··· SUPPLIED INFORMATION
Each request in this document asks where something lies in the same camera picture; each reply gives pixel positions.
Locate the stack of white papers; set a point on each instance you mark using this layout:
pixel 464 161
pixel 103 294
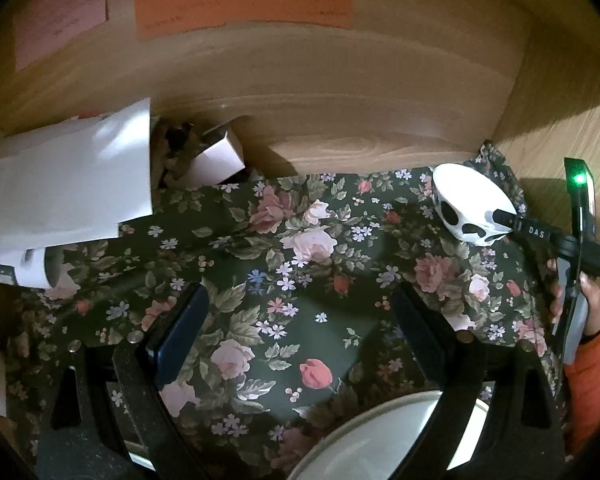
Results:
pixel 70 183

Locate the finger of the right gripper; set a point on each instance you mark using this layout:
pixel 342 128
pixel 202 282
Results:
pixel 505 220

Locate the orange sleeve forearm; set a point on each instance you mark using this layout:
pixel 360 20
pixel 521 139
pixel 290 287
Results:
pixel 584 384

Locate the small white box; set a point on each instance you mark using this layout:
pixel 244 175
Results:
pixel 223 158

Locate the white cow pattern bowl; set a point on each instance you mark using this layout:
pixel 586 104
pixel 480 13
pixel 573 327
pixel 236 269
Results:
pixel 465 201

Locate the orange sticky note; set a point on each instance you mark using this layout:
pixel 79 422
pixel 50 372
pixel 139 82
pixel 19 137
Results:
pixel 245 2

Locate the pale green plate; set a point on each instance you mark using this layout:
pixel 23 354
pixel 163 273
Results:
pixel 371 445

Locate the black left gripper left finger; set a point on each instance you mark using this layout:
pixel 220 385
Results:
pixel 145 368

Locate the pink sticky note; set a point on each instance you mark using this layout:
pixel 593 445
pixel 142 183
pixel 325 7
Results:
pixel 43 26

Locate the dark floral tablecloth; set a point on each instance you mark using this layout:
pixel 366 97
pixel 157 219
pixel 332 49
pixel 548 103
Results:
pixel 301 334

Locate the right hand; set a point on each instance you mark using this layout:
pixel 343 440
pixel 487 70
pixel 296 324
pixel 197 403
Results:
pixel 586 303

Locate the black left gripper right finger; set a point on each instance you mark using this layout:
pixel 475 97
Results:
pixel 496 417

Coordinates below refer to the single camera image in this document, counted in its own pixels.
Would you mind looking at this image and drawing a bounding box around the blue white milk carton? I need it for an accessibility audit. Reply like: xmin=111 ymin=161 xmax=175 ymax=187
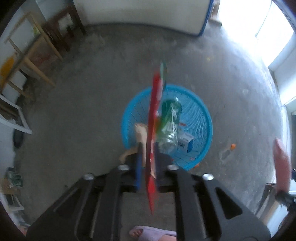
xmin=178 ymin=131 xmax=194 ymax=153

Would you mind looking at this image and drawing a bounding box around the pink plastic wrapper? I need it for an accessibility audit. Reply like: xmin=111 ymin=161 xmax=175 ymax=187
xmin=273 ymin=138 xmax=292 ymax=192

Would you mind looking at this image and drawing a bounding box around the wooden stool black seat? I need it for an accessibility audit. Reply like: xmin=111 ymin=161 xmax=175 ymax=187
xmin=1 ymin=12 xmax=63 ymax=99

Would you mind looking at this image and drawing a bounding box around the red carton box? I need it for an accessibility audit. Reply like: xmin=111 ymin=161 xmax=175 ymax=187
xmin=145 ymin=61 xmax=167 ymax=213

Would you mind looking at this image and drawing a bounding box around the green snack package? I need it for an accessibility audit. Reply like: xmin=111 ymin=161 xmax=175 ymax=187
xmin=160 ymin=98 xmax=182 ymax=129

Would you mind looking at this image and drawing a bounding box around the clear plastic bottle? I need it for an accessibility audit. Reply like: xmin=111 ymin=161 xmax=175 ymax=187
xmin=157 ymin=120 xmax=178 ymax=155

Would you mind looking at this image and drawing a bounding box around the tan paper bag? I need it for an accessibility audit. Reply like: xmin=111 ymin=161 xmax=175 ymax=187
xmin=119 ymin=123 xmax=147 ymax=167

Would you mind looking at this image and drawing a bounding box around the white leaning board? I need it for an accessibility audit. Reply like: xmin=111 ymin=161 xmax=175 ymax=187
xmin=73 ymin=0 xmax=213 ymax=36

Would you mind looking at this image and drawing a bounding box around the lilac slipper on foot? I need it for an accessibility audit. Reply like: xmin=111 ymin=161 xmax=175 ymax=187
xmin=129 ymin=226 xmax=177 ymax=241

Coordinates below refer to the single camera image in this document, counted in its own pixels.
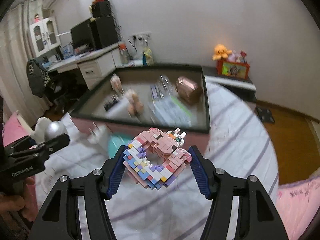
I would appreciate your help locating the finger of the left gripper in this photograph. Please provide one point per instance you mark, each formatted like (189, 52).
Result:
(27, 147)

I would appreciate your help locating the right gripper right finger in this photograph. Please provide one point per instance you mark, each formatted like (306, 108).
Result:
(258, 217)

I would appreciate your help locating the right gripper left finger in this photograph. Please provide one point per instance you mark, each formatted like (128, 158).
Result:
(58, 218)

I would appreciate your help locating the silver white round device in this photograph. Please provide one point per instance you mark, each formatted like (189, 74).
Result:
(54, 129)

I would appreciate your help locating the white charger plug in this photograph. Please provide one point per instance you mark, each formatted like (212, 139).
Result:
(99, 135)

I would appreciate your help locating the teal oval case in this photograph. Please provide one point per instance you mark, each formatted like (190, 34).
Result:
(115, 141)

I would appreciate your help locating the black hair clip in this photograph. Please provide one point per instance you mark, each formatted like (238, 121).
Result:
(111, 102)

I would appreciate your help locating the pink hair doll figure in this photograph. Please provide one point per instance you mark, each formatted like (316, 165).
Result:
(135, 106)

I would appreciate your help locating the pink building block model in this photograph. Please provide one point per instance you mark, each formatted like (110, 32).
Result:
(154, 158)

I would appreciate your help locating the blue small box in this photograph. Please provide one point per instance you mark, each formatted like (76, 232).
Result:
(156, 94)

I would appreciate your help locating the person's left hand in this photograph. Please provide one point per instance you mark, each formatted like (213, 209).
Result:
(13, 226)

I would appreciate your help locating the pink blanket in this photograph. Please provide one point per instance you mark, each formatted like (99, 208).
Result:
(15, 134)

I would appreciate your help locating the beige curtain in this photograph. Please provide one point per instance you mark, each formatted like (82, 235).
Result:
(16, 50)

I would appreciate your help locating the dark jacket on chair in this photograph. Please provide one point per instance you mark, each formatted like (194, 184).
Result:
(38, 78)

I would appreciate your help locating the black office chair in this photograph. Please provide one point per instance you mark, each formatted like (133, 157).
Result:
(62, 90)

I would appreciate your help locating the pink black storage box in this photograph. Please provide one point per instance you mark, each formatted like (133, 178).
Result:
(90, 108)

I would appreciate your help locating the white desk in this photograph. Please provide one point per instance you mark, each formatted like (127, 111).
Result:
(93, 66)

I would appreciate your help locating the small pink block figure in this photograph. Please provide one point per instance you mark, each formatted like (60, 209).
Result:
(116, 84)

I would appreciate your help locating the white glass door cabinet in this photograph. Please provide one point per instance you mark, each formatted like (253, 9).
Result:
(44, 36)

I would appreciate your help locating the black computer monitor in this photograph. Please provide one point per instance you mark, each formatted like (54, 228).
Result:
(81, 35)

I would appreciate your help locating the orange cap bottle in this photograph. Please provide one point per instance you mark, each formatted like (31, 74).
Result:
(124, 55)

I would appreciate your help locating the teal plastic packet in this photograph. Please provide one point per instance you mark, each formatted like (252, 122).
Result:
(169, 111)

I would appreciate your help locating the white low side cabinet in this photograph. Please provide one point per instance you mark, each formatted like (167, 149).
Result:
(225, 84)

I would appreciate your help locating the pink doll on cabinet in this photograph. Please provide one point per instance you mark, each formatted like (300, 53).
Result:
(36, 18)

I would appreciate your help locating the black computer tower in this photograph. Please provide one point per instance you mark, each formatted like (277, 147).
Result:
(104, 32)

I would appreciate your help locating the blue yellow snack bag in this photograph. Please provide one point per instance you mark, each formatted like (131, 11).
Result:
(147, 57)

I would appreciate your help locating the rose gold metal can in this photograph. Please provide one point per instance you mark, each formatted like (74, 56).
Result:
(188, 90)

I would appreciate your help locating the red toy box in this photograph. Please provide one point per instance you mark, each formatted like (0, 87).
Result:
(233, 69)

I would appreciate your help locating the black speaker box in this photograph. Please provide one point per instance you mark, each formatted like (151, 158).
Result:
(101, 9)

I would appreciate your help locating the orange octopus plush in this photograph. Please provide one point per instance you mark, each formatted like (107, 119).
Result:
(221, 52)

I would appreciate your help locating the wall power outlet strip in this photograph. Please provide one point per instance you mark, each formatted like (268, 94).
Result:
(143, 35)

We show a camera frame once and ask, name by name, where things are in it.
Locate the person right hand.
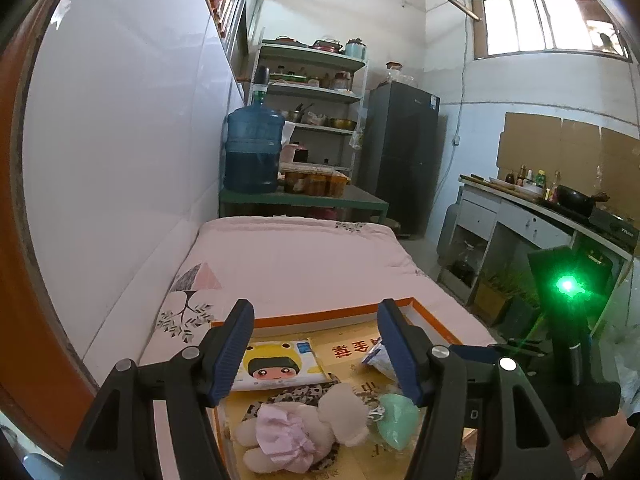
······
*TASK GOAL*. Copy out every line above where "hand" is present.

*RESPONSE FOR THIS EXERCISE*.
Locate the right hand; set a point on each instance you mark using this layout:
I would appreciate your help locating the person's left hand in this photograph. Please provide one point per instance you mark, each formatted like (213, 209).
Locate the person right hand.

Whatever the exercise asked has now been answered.